* Exercise:
Every line from the top of the records through the line containing "red button at" should be retyped exactly; the pictures should not.

** Opening Data block **

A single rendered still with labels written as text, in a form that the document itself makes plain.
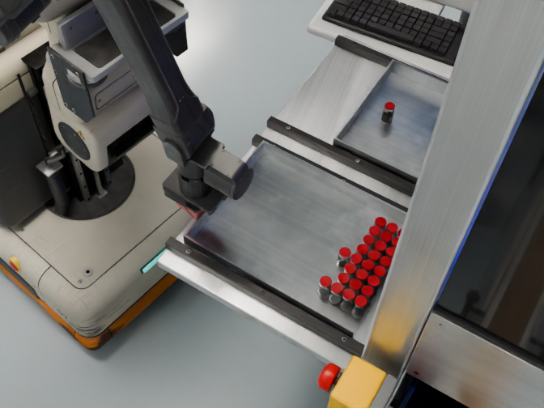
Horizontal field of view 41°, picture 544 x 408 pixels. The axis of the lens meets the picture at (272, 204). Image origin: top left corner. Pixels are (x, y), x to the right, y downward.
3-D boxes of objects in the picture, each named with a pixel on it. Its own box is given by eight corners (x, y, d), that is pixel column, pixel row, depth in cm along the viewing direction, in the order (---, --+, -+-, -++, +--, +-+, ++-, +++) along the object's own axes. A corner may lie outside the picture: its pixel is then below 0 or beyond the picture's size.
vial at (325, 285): (332, 292, 125) (334, 278, 121) (325, 301, 124) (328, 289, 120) (320, 286, 126) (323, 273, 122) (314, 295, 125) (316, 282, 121)
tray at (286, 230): (418, 231, 133) (422, 220, 130) (350, 342, 120) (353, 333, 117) (262, 151, 143) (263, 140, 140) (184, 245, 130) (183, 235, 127)
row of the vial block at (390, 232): (396, 239, 131) (401, 225, 128) (348, 314, 123) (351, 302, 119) (385, 234, 132) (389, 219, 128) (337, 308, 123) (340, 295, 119)
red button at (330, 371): (349, 380, 106) (352, 369, 103) (336, 402, 104) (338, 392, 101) (326, 367, 107) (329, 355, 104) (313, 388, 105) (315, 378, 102)
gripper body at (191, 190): (210, 218, 122) (209, 193, 116) (161, 191, 125) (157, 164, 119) (231, 192, 125) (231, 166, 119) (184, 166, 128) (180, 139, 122)
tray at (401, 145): (541, 136, 147) (546, 125, 144) (493, 227, 134) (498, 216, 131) (390, 70, 156) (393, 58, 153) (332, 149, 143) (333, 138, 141)
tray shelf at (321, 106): (546, 127, 151) (548, 121, 149) (398, 405, 116) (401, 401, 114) (343, 40, 164) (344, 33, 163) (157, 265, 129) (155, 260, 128)
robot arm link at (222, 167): (194, 97, 111) (159, 138, 108) (256, 131, 107) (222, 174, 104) (205, 139, 121) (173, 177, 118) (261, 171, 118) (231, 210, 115)
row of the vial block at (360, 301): (407, 245, 131) (412, 231, 127) (360, 321, 122) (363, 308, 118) (396, 240, 131) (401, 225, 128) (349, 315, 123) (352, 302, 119)
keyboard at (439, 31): (496, 40, 174) (499, 31, 172) (478, 76, 167) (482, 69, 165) (344, -13, 184) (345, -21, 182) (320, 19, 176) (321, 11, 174)
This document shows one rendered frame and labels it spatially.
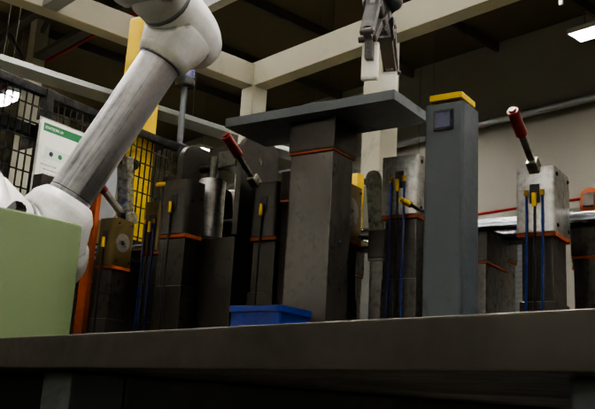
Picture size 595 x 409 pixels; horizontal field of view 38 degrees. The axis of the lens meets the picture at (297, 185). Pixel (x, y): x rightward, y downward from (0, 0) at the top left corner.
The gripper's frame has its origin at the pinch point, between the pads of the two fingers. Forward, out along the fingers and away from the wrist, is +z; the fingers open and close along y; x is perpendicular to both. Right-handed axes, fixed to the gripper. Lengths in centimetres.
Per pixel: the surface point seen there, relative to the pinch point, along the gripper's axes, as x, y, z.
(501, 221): -19.3, 20.4, 20.7
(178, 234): 45, 12, 24
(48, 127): 123, 67, -23
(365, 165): 227, 785, -223
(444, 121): -13.4, -7.0, 9.7
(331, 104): 7.3, -5.0, 4.5
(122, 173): 75, 36, 3
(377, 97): -1.7, -7.2, 4.6
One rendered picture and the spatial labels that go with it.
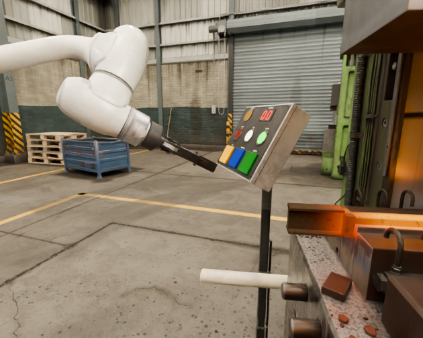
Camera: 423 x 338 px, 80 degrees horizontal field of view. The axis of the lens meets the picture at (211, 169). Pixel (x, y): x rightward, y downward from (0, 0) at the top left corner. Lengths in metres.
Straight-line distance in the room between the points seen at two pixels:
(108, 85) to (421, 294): 0.65
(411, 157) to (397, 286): 0.38
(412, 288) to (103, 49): 0.71
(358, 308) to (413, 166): 0.37
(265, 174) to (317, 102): 7.53
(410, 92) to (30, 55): 0.87
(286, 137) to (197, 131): 8.20
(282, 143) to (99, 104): 0.53
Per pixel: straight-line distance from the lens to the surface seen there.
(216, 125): 8.73
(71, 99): 0.65
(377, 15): 0.45
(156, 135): 0.68
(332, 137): 5.44
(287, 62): 8.42
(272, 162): 0.81
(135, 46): 0.72
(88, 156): 5.38
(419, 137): 0.69
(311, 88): 8.31
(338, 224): 0.45
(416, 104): 0.68
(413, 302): 0.35
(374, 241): 0.42
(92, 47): 0.73
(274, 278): 0.93
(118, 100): 0.66
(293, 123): 0.84
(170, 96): 9.43
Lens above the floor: 1.16
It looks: 12 degrees down
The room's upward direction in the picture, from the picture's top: straight up
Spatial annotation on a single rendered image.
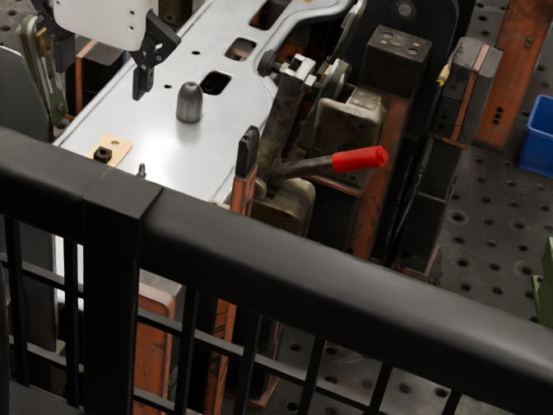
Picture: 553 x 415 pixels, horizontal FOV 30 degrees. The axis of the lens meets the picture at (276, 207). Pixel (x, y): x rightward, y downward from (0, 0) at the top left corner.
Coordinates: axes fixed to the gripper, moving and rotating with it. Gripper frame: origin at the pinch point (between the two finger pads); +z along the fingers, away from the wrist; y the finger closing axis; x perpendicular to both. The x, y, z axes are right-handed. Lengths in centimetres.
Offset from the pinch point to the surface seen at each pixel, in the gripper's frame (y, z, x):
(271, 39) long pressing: -8.0, 12.0, -32.8
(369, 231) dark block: -29.2, 29.3, -22.1
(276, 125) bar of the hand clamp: -20.4, -2.6, 1.8
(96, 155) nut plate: 0.3, 11.2, 0.7
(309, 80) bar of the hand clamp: -22.6, -8.2, 0.4
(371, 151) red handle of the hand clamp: -30.2, -2.4, 0.4
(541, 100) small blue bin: -45, 34, -72
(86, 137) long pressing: 3.4, 12.4, -2.6
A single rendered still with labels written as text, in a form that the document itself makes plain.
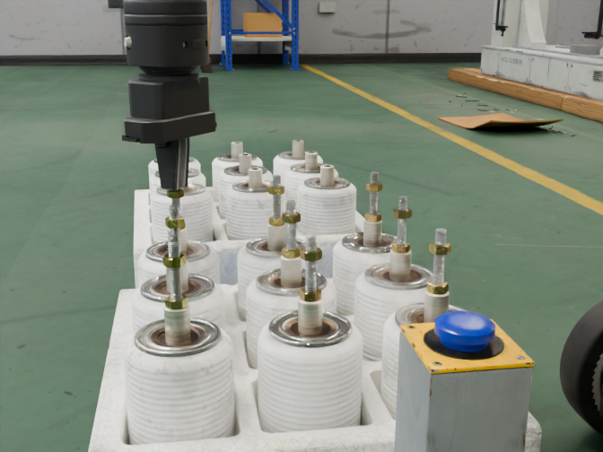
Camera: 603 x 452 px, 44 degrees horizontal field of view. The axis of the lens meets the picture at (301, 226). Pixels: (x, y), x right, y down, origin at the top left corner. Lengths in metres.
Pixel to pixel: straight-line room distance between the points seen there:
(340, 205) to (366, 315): 0.42
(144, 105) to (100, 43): 6.16
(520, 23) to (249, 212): 4.18
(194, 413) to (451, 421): 0.24
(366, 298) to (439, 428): 0.31
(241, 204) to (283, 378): 0.55
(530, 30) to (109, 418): 4.62
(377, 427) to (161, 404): 0.19
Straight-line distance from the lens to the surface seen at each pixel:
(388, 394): 0.71
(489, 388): 0.50
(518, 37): 5.23
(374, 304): 0.78
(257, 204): 1.15
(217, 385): 0.65
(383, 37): 7.20
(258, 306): 0.76
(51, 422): 1.07
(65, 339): 1.30
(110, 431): 0.68
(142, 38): 0.81
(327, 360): 0.64
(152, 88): 0.81
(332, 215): 1.18
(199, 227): 1.16
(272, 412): 0.68
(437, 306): 0.69
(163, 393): 0.64
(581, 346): 0.98
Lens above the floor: 0.53
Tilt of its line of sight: 17 degrees down
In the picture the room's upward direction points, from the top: straight up
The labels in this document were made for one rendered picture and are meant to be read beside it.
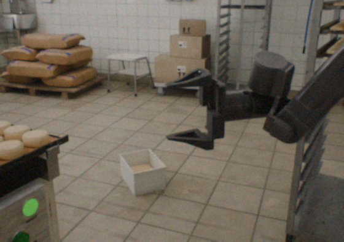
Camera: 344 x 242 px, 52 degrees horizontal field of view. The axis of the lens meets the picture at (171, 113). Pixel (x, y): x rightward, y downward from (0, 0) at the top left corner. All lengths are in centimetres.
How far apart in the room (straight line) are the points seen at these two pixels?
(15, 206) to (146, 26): 414
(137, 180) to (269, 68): 167
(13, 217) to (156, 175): 159
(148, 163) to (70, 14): 324
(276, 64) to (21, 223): 54
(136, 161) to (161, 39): 248
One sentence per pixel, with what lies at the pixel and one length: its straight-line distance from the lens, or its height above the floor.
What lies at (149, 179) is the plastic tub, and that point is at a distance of 223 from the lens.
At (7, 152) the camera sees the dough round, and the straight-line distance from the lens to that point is 70.
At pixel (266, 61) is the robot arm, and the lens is 63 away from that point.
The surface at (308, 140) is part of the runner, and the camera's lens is 162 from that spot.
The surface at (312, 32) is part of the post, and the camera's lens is 149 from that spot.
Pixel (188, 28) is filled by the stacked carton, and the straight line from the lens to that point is 411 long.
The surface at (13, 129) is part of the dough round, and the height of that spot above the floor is 92.
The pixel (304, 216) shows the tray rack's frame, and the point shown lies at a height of 15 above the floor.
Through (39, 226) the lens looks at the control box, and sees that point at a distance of 76.
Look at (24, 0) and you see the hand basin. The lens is 576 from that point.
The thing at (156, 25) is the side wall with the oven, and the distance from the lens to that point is 465.
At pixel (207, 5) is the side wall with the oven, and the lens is 442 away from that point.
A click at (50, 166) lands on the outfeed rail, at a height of 87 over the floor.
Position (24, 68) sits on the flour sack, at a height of 34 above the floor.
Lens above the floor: 119
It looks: 19 degrees down
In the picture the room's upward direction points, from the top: straight up
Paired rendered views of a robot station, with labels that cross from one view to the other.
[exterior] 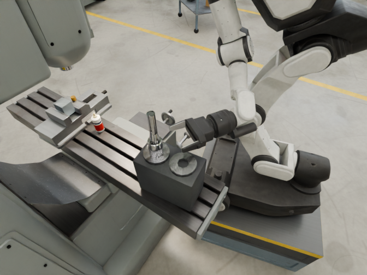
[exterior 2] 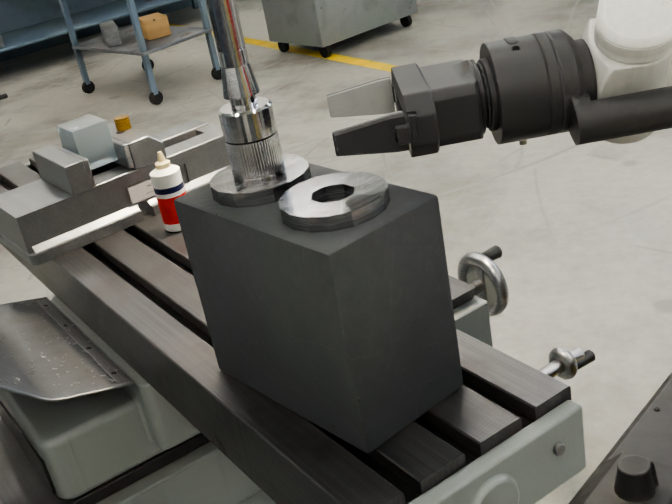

** Closing Data block **

* Exercise result:
A single rendered still with labels written as text, in a form that the document itself makes plain.
Horizontal field of view 41°, picture 544 x 408 pixels. The axis of the lens meets the picture at (272, 204). Image origin: top left corner. Pixels are (x, y), x to the right, y downward.
3-D boxes of objects in the picture, each named with a pixel on it. Its own box is given by eight corners (x, y, d), that is pixel column, pixel row, depth in cm along the viewing direction, in the order (---, --+, -+-, -++, +--, +-+, ++-, +++) along the object's own axes. A corner may lie outside the picture: its pixel is then below 0 or beyond the picture's size.
vial at (325, 285): (332, 292, 125) (334, 278, 121) (325, 301, 124) (328, 289, 120) (320, 286, 126) (323, 273, 122) (314, 295, 125) (316, 282, 121)
tray at (286, 230): (418, 231, 133) (422, 220, 130) (350, 342, 120) (353, 333, 117) (262, 151, 143) (263, 140, 140) (184, 245, 130) (183, 235, 127)
row of the vial block at (390, 232): (396, 239, 131) (401, 225, 128) (348, 314, 123) (351, 302, 119) (385, 234, 132) (389, 219, 128) (337, 308, 123) (340, 295, 119)
red button at (330, 371): (349, 380, 106) (352, 369, 103) (336, 402, 104) (338, 392, 101) (326, 367, 107) (329, 355, 104) (313, 388, 105) (315, 378, 102)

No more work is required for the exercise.